In the entries that follow, the first line to write out is the one containing "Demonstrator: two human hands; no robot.", and the last is the one containing "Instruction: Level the". Reproduce that stretch exactly, with nothing before or after it.

*** Record set

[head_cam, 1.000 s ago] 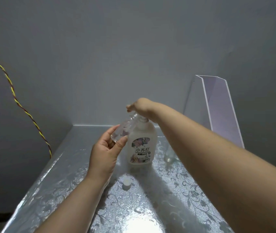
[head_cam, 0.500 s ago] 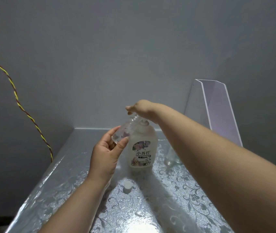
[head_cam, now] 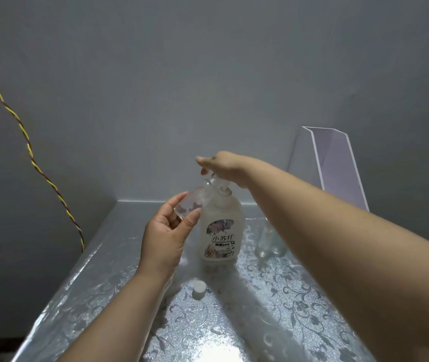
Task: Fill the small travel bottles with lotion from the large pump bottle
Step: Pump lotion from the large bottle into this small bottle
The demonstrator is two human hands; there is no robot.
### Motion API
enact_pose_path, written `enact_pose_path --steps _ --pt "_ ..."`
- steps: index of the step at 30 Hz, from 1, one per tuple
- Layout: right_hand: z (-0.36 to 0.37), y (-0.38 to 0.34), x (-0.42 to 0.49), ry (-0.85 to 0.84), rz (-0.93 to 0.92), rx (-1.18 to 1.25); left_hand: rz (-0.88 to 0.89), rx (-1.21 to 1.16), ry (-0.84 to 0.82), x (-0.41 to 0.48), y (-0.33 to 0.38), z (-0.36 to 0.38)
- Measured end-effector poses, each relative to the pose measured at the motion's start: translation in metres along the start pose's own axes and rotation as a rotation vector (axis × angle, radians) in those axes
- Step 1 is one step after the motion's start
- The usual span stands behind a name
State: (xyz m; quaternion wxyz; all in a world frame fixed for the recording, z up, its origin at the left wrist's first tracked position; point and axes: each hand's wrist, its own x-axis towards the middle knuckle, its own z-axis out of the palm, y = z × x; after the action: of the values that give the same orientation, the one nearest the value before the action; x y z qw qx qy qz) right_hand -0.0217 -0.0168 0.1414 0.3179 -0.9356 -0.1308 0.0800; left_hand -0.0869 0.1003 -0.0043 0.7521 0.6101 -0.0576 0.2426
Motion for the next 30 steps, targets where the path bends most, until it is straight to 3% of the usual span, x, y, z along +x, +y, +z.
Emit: enact_pose_path --steps 30 --pt "0.016 0.006 0.006 0.002 0.049 -0.003 -0.042 0.067 0.015 -0.008 -0.008 0.0"
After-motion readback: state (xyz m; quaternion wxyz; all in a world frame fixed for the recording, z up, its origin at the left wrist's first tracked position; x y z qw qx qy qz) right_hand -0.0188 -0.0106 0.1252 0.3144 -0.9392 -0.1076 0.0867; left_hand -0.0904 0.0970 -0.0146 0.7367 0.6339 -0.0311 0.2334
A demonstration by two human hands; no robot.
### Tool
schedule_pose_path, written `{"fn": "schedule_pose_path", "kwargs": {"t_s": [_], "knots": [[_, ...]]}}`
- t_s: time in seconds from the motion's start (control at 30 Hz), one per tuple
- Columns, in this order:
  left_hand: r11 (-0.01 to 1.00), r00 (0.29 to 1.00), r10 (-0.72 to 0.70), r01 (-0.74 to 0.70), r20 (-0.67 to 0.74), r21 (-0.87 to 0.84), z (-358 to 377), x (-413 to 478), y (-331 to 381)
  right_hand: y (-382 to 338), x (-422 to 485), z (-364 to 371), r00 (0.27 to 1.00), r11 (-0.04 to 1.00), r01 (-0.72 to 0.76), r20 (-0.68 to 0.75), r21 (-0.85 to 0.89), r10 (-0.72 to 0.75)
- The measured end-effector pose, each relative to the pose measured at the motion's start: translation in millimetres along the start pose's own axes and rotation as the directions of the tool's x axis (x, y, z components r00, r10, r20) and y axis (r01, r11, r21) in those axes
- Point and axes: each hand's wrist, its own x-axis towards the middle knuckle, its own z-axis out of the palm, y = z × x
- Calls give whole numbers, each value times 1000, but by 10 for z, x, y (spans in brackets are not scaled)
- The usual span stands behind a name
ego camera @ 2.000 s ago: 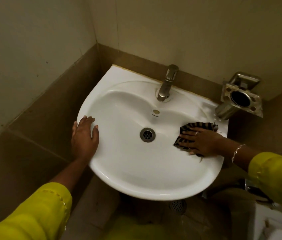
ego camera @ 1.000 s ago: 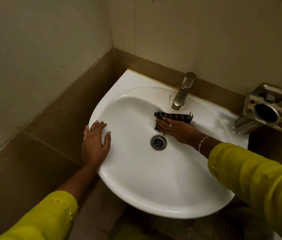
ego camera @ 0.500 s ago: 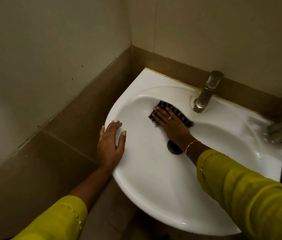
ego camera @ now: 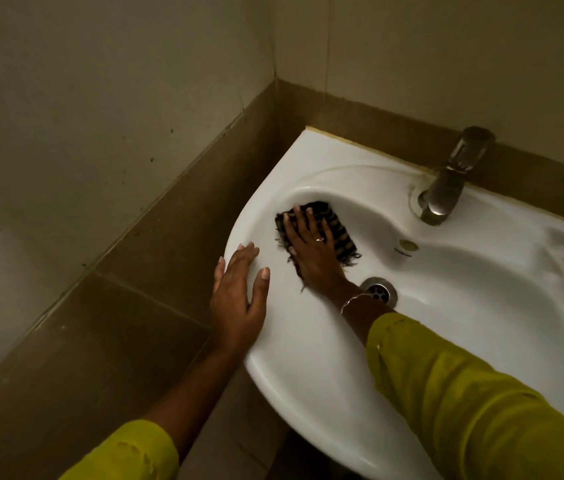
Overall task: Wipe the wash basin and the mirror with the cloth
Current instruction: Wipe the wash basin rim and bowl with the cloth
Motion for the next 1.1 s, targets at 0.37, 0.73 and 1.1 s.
{"fn": "schedule_pose_path", "kwargs": {"t_s": [0.37, 0.73, 1.1], "knots": [[999, 1000, -8, 8, 8, -38, -17, -6, 13, -433, -2, -175, 960, 870, -279, 110, 407, 257], [998, 999, 32, -32, 1, -59, 22, 16, -31, -728, -59, -327, 932, 674, -346, 323, 652, 165], [991, 1000, 10, -13, -18, -136, -13, 23, -37, -902, -574, -718, 851, 636, -332, 512, 697, -117]]}}
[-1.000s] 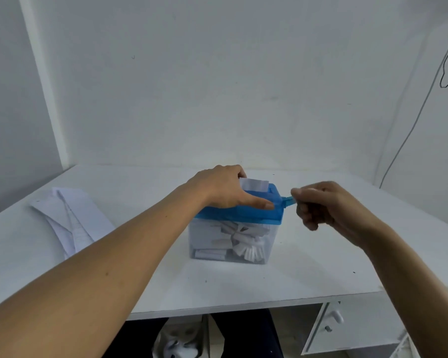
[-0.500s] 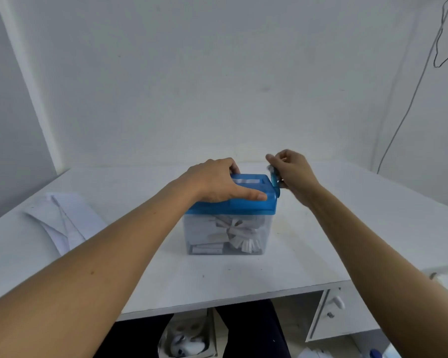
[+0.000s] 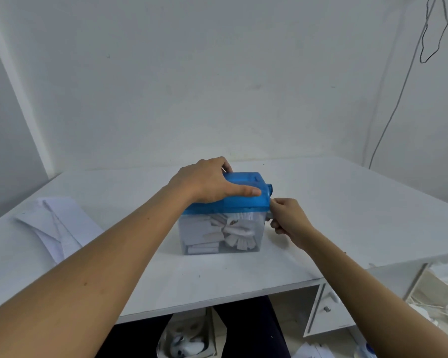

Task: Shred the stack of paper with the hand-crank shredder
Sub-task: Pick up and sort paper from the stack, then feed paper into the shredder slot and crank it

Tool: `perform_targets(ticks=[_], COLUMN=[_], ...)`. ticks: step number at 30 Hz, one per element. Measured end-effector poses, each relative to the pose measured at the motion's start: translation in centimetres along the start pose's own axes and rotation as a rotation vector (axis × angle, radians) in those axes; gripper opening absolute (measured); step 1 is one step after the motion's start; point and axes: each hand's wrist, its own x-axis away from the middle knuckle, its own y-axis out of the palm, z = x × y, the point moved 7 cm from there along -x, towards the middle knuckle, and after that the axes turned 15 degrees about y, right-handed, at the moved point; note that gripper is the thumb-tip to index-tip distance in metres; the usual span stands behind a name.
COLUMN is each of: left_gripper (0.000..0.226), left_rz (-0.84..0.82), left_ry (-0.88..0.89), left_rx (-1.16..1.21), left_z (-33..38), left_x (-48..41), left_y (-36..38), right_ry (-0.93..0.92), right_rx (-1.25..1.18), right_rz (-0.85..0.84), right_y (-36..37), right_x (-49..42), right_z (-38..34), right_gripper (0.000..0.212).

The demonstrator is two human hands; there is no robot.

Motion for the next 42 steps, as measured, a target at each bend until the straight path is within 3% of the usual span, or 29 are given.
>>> perform_targets(ticks=[7, 11, 14, 18, 22, 26, 33, 38, 42], left_gripper=[0.092, 0.095, 0.094, 0.092, 0.093, 0.092, 0.086, 0.086, 0.072], left_rz=[-0.009, -0.045, -0.062, -0.057, -0.065, -0.084, -0.071, -0.123, -0.025], left_ry=[-0.033, -0.031, -0.012, -0.001, 0.021, 0.032, 0.01, 0.013, -0.003], left_rx=[0.026, 0.036, 0.019, -0.008, 0.0, 0.01, -0.008, -0.043, 0.406], left_z=[0.1, 0.1, 0.2, 0.4, 0.4, 0.5, 0.7, 0.6, 0.8], left_x=[0.0, -0.1, -0.2, -0.1, 0.0, 0.2, 0.4, 0.1, 0.0], left_y=[-0.1, 0.0, 0.1, 0.0, -0.2, -0.1, -0.2, -0.1, -1.0], right_ry=[0.067, 0.115, 0.032, -0.037, -0.002, 0.142, 0.179, -0.027, -0.299], right_rx=[0.214, -0.074, -0.141, -0.158, 0.0, 0.028, 0.091, 0.069, 0.074], right_rz=[-0.181, -0.314, -0.378, -0.219, -0.069, -0.085, -0.176, 0.166, 0.36], right_y=[-0.6, -3.4, -3.9, -3.2, -2.3, -0.8, -0.2, -2.4, -3.6], right_x=[5.0, 7.6, 8.1, 5.4, 2.4, -0.3, -0.1, -0.1, 3.2], right_z=[-0.8, -5.2, -8.8, -9.2, -8.3, -4.4, -1.1, -2.9, -7.9], right_gripper=[0.035, 0.04, 0.029, 0.022, 0.035, 0.014, 0.014, 0.013, 0.007])
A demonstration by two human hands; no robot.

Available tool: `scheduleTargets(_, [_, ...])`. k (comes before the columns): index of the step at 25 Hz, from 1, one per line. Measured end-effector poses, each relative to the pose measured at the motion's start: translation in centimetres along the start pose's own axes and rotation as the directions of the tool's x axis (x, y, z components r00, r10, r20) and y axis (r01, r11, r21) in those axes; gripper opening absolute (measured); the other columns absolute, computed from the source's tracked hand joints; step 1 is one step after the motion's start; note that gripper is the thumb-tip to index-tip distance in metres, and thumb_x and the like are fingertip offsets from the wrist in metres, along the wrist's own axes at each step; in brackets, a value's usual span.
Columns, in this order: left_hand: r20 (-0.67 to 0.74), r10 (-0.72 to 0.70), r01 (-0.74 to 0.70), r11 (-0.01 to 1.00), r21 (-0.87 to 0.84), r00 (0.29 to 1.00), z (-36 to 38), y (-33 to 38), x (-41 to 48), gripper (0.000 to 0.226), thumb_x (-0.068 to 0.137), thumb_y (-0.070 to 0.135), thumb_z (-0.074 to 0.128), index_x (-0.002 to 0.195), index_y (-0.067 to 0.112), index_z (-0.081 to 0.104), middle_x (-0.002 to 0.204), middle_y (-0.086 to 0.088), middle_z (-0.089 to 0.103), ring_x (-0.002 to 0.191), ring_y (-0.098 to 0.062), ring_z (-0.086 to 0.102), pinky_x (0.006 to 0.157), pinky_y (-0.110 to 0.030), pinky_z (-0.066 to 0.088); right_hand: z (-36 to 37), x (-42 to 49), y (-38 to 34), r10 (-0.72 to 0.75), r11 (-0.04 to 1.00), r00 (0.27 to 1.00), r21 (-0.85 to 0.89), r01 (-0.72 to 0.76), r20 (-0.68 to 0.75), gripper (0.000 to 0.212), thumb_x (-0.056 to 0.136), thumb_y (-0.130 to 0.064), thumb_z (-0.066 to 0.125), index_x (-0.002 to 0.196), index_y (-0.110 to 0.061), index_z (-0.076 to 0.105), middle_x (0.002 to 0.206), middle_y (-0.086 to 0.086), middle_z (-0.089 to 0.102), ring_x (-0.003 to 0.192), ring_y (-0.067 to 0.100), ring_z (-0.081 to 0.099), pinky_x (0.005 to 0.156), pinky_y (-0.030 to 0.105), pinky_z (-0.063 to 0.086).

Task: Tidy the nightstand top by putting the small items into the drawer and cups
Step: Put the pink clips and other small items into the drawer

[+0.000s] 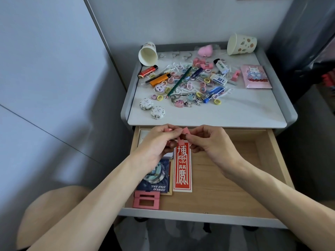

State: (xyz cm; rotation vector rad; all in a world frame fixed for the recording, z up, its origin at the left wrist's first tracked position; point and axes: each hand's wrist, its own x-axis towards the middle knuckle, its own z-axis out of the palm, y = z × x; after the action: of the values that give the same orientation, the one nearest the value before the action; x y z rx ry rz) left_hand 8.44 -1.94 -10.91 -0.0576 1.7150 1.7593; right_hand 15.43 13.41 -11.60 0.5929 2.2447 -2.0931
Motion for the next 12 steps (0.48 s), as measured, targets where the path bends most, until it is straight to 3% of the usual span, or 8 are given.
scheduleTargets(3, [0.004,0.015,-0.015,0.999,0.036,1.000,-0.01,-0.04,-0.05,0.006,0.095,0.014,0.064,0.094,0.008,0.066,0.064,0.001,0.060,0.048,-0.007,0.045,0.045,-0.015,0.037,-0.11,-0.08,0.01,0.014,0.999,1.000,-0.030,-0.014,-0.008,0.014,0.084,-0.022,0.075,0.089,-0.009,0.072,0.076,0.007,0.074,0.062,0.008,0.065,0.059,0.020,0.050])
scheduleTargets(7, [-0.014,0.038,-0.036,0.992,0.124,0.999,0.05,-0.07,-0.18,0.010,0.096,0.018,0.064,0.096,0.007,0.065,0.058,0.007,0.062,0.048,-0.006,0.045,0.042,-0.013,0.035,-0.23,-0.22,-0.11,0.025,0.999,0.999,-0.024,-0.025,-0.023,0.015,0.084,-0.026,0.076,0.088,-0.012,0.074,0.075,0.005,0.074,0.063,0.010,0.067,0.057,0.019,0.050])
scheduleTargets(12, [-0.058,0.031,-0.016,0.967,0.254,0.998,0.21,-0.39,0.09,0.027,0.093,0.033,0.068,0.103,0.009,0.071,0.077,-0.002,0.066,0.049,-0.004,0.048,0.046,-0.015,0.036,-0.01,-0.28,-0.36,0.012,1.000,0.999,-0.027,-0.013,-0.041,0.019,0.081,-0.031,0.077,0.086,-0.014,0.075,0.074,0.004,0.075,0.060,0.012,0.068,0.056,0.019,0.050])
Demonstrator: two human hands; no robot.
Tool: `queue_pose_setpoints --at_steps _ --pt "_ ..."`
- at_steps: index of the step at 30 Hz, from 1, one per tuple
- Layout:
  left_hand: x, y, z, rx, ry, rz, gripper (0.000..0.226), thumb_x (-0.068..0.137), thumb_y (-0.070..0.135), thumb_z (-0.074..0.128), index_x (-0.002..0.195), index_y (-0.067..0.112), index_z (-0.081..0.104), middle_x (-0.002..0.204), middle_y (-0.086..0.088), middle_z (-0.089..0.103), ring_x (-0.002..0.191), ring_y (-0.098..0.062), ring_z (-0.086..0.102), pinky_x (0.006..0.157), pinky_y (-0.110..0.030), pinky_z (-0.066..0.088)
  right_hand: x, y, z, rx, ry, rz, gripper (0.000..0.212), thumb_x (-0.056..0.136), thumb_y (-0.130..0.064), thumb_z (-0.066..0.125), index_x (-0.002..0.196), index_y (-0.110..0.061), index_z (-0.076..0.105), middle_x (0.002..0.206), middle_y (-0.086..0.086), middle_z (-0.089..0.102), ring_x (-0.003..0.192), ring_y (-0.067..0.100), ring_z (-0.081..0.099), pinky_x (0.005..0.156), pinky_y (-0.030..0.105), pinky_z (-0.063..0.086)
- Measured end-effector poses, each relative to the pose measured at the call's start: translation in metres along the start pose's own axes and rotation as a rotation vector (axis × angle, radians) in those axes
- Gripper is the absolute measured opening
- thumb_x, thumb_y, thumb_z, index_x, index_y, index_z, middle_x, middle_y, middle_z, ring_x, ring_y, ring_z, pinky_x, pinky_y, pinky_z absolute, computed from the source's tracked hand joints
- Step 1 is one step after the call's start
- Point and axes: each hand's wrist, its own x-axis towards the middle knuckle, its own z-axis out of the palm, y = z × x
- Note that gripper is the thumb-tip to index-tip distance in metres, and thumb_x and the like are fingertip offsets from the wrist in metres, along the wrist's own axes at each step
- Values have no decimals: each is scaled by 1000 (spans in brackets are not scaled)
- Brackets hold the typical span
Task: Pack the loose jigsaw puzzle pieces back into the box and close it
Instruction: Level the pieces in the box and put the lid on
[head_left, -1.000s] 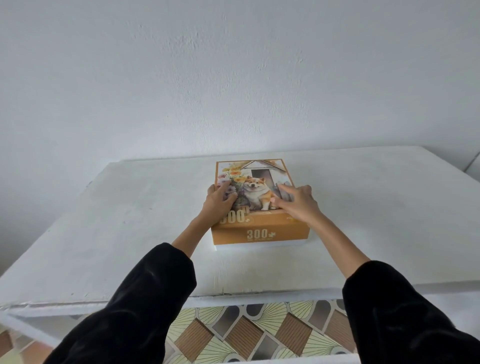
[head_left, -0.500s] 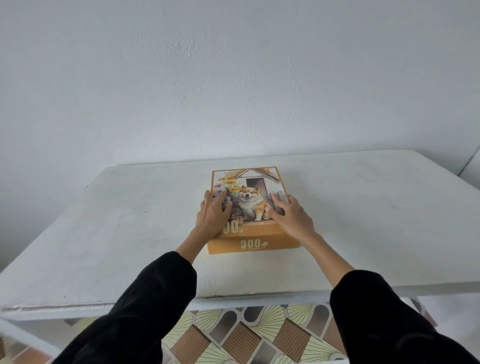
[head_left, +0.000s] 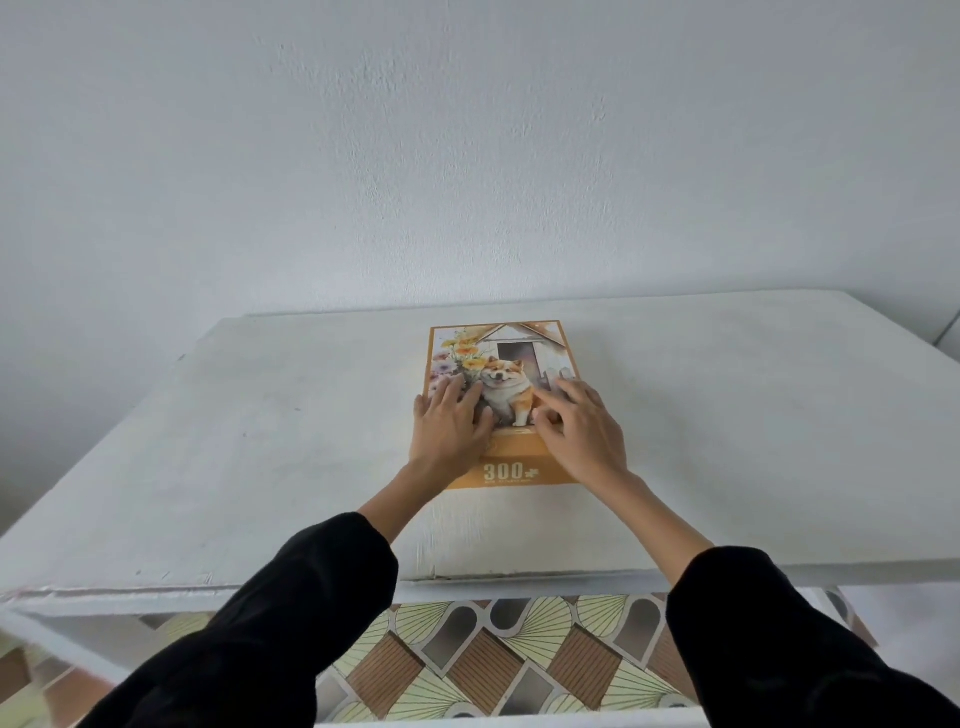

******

**Solution below:**
Demonstrator: two human hands; no robot.
Tool: `queue_pose_setpoints --at_steps _ --pt "_ ..."`
- at_steps: index of the step at 30 Hz, from 1, one per tuple
- Layout:
  left_hand: x, y, z, rx, ry, rz, gripper (0.000..0.226), thumb_x (-0.068..0.137), thumb_y (-0.070..0.135), thumb_z (-0.074..0.128), index_x (-0.002..0.195), index_y (-0.067..0.112), index_z (-0.081..0.104), middle_x (-0.002..0.204), middle_y (-0.086..0.088), middle_z (-0.089..0.103), ring_x (-0.002..0.191), ring_y (-0.098..0.062), ring_z (-0.086..0.102), pinky_x (0.006..0.157), pinky_y (-0.110..0.030), pinky_z (-0.066..0.088)
  right_hand: x, y, z, rx, ry, rz, gripper (0.000..0.212), thumb_x (-0.056..0.136), thumb_y (-0.130..0.064), thumb_z (-0.066..0.125), index_x (-0.002..0.196), index_y (-0.110..0.061), index_z (-0.076..0.105), middle_x (0.002..0.206), middle_y (-0.086..0.086), middle_z (-0.089..0.102), ring_x (-0.003..0.192), ring_y (-0.067..0.100), ring_z (-0.081..0.099), pinky_x (0.005..0.156), pinky_y (-0.030..0.105), pinky_z (-0.063..0.086)
- Measured end-effector poses, each relative to the pose measured at the call's start: translation in metres along the start pose's own axes and rotation as a rotation vector (axis × angle, radians) in those axes
- Gripper is the absolute measured opening
- thumb_x, thumb_y, thumb_z, index_x, index_y, index_z, middle_x, middle_y, middle_z, ring_x, ring_y, ring_z, pinky_x, pinky_y, pinky_z absolute, computed from the source's tracked hand joints
- Step 1 is one step after the call's start
- Point and axes: each hand's wrist, its own x-axis towards the middle knuckle, its own z-axis out of the palm, y = z × x
- Note that gripper is the thumb-tip to index-tip distance in metres, and thumb_x and the like are fingertip offsets from the wrist in metres, along the wrist's own axes at each step
- Values have no decimals: each is scaled by 1000 (spans in brackets are not scaled)
- Brackets hold the typical span
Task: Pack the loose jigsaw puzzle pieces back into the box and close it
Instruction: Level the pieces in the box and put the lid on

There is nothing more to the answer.